# [Your objective]
Reproduce the listing below word for word, with no pictures.

# [Dataset excerpt]

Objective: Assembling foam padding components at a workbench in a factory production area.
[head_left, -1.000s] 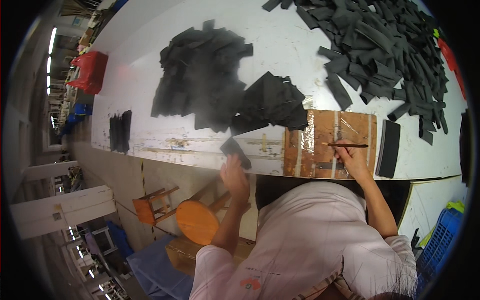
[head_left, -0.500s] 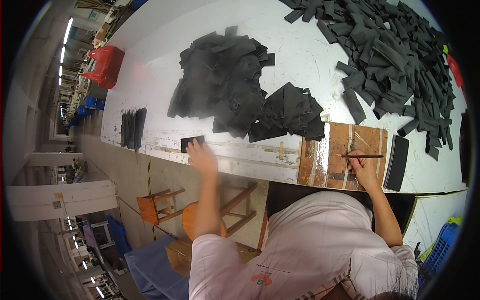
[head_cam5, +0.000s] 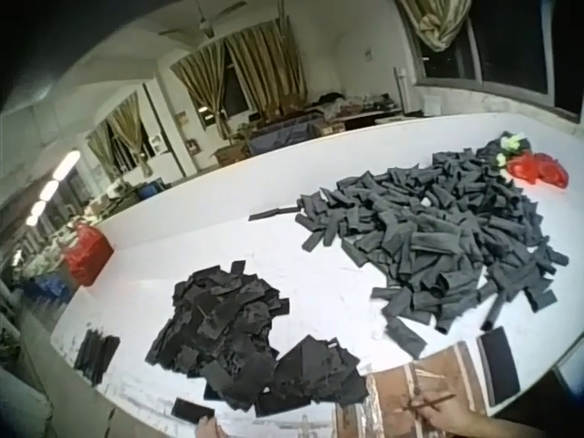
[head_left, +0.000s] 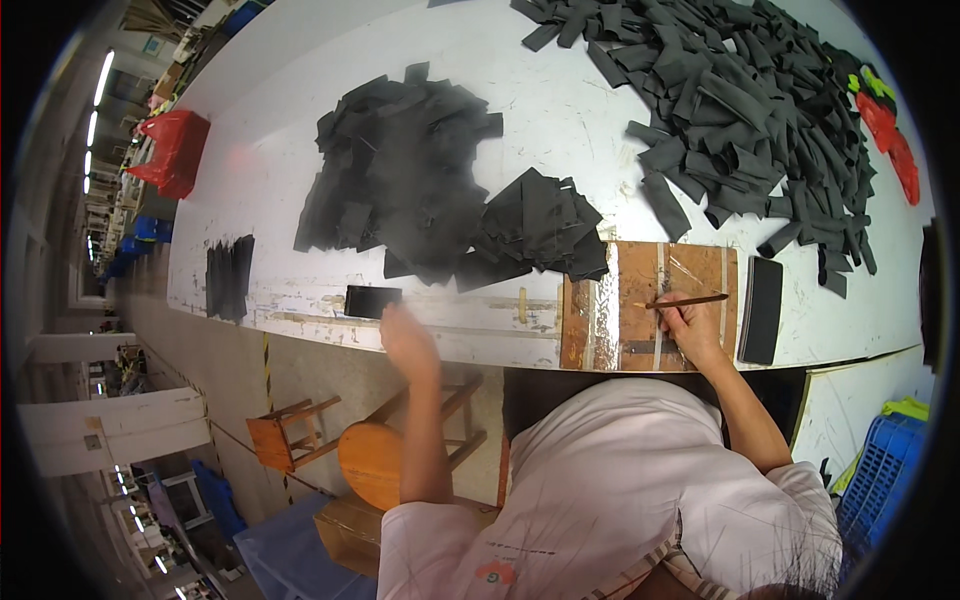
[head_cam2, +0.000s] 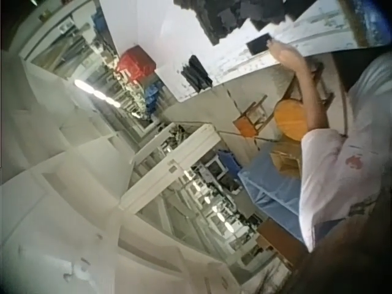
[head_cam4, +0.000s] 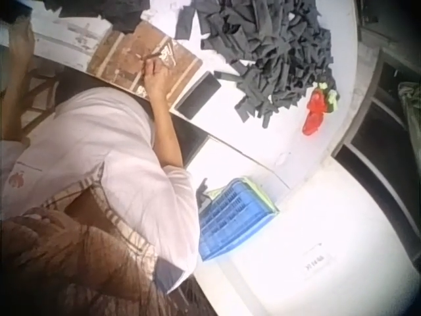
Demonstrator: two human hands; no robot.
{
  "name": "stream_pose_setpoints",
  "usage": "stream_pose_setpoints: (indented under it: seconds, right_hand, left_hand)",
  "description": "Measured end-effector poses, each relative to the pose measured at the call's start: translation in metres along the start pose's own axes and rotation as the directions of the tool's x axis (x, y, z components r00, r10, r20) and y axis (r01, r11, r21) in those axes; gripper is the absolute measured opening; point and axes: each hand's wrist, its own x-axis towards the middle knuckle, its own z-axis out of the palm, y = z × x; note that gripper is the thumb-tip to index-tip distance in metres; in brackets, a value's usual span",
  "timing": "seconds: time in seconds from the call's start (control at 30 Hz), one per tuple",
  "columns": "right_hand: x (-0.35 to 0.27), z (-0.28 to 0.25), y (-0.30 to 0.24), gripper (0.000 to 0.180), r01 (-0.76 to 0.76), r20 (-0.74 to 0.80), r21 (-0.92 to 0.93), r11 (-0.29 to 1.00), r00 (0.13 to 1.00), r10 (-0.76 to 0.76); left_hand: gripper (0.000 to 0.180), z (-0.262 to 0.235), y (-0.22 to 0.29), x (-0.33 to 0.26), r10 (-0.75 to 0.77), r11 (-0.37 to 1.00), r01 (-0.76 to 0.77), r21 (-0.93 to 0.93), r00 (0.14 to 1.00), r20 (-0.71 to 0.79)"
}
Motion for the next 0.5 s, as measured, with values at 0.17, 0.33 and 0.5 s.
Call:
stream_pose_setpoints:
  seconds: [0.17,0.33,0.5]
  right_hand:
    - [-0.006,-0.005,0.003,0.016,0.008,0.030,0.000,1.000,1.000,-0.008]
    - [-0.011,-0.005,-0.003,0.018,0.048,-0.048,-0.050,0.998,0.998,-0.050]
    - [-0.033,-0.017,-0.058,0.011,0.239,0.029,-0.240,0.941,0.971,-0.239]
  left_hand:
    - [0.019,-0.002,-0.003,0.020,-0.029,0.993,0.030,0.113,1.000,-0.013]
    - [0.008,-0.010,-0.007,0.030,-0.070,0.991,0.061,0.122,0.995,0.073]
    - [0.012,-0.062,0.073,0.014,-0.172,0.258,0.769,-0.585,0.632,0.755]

# [Task response]
Objective: Assembling foam padding components at a workbench in a factory production area.
[head_left, -1.000s] 
[head_left, -0.500s] 
[head_cam5, +0.000s] 
[head_left, +0.000s] 
[head_cam2, +0.000s] 
[head_cam4, +0.000s] 
Demonstrator: two human hands; no robot.
{
  "name": "stream_pose_setpoints",
  "usage": "stream_pose_setpoints: (indented under it: seconds, right_hand, left_hand)",
  "description": "Measured end-effector poses, each relative to the pose measured at the call's start: translation in metres along the start pose's own axes and rotation as the directions of the tool's x axis (x, y, z components r00, r10, r20) and y axis (r01, r11, r21) in those axes; gripper is the absolute measured opening; point and axes: each hand's wrist, its own x-axis towards the middle knuckle, its own z-axis out of the palm, y = z × x; note that gripper is the thumb-tip to index-tip distance in metres; in brackets, a value's usual span",
  "timing": "seconds: time in seconds from the call's start (control at 30 Hz), one per tuple",
  "columns": "right_hand: x (-0.35 to 0.27), z (-0.28 to 0.25), y (-0.30 to 0.24), gripper (0.000 to 0.180), r01 (-0.76 to 0.76), r20 (-0.74 to 0.80), r21 (-0.92 to 0.93), r11 (-0.29 to 1.00), r00 (0.13 to 1.00), r10 (-0.76 to 0.76); left_hand: gripper (0.000 to 0.180), z (-0.262 to 0.235), y (-0.22 to 0.29), x (-0.33 to 0.26), r10 (-0.75 to 0.77), r11 (-0.37 to 1.00), r01 (-0.76 to 0.77), r21 (-0.93 to 0.93), r00 (0.14 to 1.00), r20 (-0.71 to 0.79)"
}
Motion for the next 0.5 s, as measured, with values at 0.17, 0.33 and 0.5 s.
Call:
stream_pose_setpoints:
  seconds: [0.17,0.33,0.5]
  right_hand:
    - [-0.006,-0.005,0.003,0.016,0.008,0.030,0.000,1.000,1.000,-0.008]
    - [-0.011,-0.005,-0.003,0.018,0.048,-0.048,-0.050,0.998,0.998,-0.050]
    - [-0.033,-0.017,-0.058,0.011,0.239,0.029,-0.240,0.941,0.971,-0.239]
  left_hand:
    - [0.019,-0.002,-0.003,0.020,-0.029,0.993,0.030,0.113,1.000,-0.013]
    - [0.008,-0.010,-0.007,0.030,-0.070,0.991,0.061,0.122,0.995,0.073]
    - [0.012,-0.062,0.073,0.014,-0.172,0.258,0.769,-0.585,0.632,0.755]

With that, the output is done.